__Work to be completed__
Show every line of the data where the word "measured" can be found.

__Input data__

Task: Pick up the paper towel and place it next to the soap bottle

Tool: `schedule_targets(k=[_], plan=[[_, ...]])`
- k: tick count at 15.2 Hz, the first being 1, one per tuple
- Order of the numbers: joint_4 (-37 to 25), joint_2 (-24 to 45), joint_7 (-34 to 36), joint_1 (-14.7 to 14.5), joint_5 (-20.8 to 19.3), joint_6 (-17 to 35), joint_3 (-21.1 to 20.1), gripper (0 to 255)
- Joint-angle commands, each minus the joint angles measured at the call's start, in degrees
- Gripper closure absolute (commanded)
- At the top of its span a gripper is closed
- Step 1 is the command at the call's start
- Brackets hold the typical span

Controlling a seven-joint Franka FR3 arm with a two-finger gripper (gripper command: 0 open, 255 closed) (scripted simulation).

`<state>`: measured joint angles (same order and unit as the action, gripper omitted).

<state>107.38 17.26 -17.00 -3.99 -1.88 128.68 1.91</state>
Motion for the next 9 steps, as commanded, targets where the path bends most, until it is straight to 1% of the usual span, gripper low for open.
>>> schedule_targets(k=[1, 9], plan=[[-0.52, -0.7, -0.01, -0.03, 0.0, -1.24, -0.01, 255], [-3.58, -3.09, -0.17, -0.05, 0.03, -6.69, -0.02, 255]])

__Answer section__
- Joint-angle commands, each minus the joint angles measured at the call's start, in degrees
`<state>`: measured joint angles (same order and unit as the action, gripper omitted).

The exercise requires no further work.